What Happened

On March 19, 2026, a threat actor called TeamPCP compromised Trivy, one of the most widely used open-source vulnerability scanners in the world. The tool that thousands of organizations run inside their CI/CD pipelines to find security flaws was itself weaponized to steal credentials, backdoor developer machines, and spread laterally through cloud infrastructure.

Over 1,000 cloud environments have been confirmed infected. Aqua Security, Trivy’s maintainer, is still investigating the full scope. Microsoft, Palo Alto Unit 42, Wiz, Sysdig, GitGuardian, and Arctic Wolf have all published independent analyses. CVE-2026-33634 has been assigned with a CVSS score of 9.4.

If your organization uses Trivy, GitHub Actions, or any npm packages updated in the last week, keep reading.

How the Attack Unfolded

The compromise happened in five phases, each building on the last. Understanding this chain matters because the same pattern can be replicated against any open-source project with CI/CD automation.

Phase 1: A Misconfigured Workflow and an Incomplete Fix

Sometime in late February 2026, an automated bot called “hackerbot-claw” found a misconfigured `pull_request_target` workflow in Trivy’s GitHub repository.

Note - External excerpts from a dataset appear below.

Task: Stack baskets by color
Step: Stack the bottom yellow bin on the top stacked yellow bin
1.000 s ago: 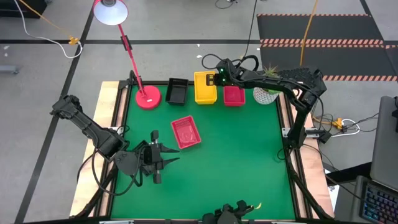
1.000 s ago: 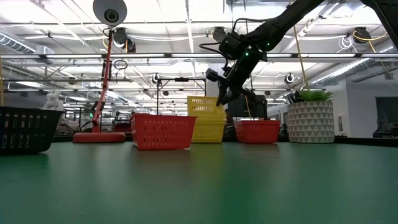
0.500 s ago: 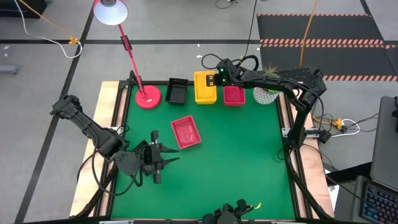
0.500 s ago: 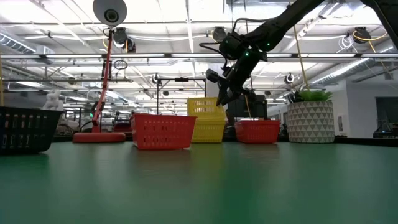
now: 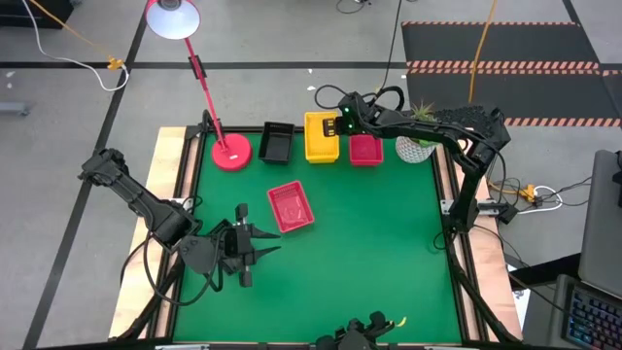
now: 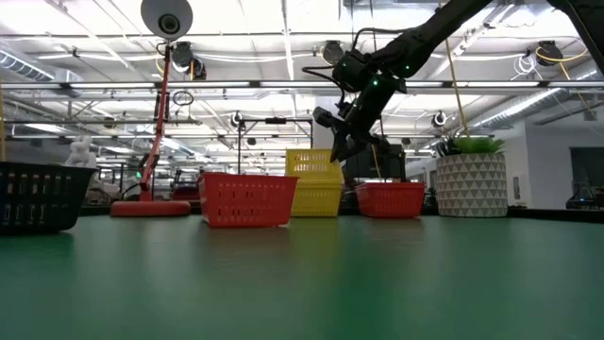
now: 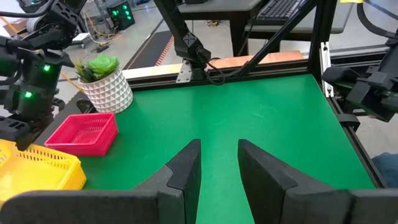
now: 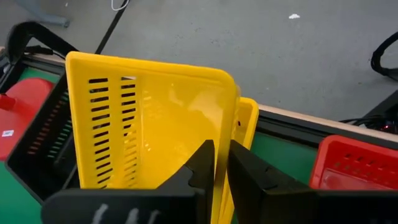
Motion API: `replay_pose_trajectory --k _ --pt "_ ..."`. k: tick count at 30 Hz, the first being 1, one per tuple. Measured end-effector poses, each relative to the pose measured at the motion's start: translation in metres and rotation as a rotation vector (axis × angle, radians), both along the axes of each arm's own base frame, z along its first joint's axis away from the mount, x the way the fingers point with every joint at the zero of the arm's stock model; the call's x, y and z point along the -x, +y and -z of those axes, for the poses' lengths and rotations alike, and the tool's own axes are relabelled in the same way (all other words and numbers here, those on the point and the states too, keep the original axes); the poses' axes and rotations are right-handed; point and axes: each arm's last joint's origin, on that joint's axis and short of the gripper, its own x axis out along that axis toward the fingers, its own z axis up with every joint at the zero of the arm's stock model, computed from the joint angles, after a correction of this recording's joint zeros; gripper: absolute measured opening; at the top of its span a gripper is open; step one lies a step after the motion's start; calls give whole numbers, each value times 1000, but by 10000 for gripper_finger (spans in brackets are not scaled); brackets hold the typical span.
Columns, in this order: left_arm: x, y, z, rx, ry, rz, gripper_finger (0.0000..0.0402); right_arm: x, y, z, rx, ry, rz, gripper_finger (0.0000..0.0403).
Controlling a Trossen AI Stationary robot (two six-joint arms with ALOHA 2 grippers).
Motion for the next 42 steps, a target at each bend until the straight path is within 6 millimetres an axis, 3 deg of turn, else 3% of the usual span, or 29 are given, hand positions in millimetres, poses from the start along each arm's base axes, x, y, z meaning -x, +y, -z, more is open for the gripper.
replay_pose_trajectory --k 14,29,33,39,42 --pt "0 0 0 0 0 0 108 1 -3 -1 45 20 -38 38" --pt "0 0 0 0 -1 0 108 -6 -7 17 34 37 -51 91" --pt "0 0 0 0 0 0 108 -6 -6 10 26 1 -80 82" --pt "0 0 0 0 0 -1 108 -4 -5 9 -4 0 -68 19" --pt "0 0 0 0 -1 -2 108 -4 -5 9 -1 -5 -68 9"
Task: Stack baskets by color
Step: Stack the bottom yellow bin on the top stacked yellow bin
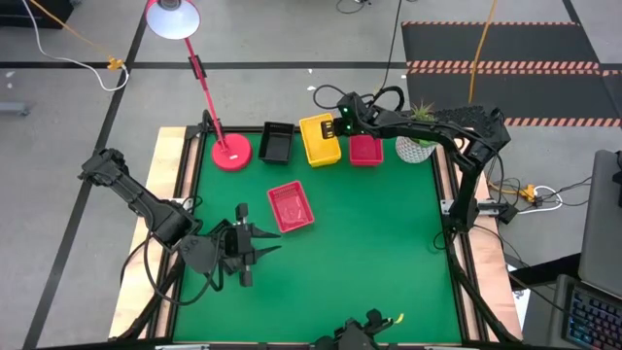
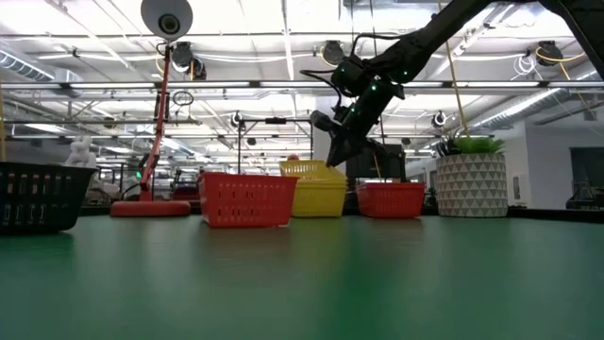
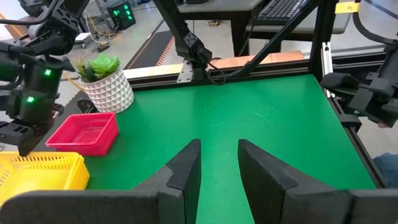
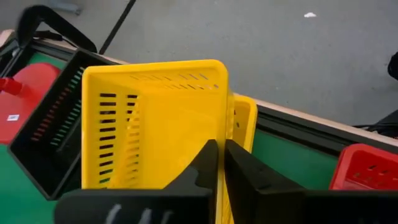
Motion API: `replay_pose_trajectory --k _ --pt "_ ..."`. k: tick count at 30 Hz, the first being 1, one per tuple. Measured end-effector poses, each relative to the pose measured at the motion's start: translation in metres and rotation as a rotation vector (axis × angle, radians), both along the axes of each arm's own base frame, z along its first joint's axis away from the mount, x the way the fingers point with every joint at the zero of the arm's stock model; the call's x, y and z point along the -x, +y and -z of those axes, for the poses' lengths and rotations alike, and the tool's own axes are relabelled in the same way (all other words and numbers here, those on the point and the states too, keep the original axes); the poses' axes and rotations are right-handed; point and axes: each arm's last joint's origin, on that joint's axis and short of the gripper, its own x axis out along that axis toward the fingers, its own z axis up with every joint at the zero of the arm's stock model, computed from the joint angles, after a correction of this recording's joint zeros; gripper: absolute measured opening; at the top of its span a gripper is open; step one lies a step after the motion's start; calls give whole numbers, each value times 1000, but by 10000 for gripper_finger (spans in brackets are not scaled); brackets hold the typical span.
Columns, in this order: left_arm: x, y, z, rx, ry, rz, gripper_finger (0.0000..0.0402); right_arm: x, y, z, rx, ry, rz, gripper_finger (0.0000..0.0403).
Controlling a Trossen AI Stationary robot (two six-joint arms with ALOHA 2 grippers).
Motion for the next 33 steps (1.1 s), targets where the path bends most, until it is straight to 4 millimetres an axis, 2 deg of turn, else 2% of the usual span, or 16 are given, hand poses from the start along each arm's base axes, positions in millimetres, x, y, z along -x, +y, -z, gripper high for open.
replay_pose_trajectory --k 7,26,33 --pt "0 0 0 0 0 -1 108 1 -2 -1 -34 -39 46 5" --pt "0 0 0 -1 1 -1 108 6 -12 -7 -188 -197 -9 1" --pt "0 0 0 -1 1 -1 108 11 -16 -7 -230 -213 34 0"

This is a well-documented vulnerability in GitHub Actions: the `pull_request_target` event runs workflows with write access to the repository and makes secrets available to the workflow, even when triggered by a pull request from a fork.

The bot exploited this to steal a Personal Access Token (PAT) from Trivy’s CI environment. Aqua Security discovered the theft and rotated credentials, but the rotation was incomplete. According to GitGuardian’s analysis, residual access paths remained open. TeamPCP retained access to surviving tokens, including credentials for the `aqua-bot` service account, and waited.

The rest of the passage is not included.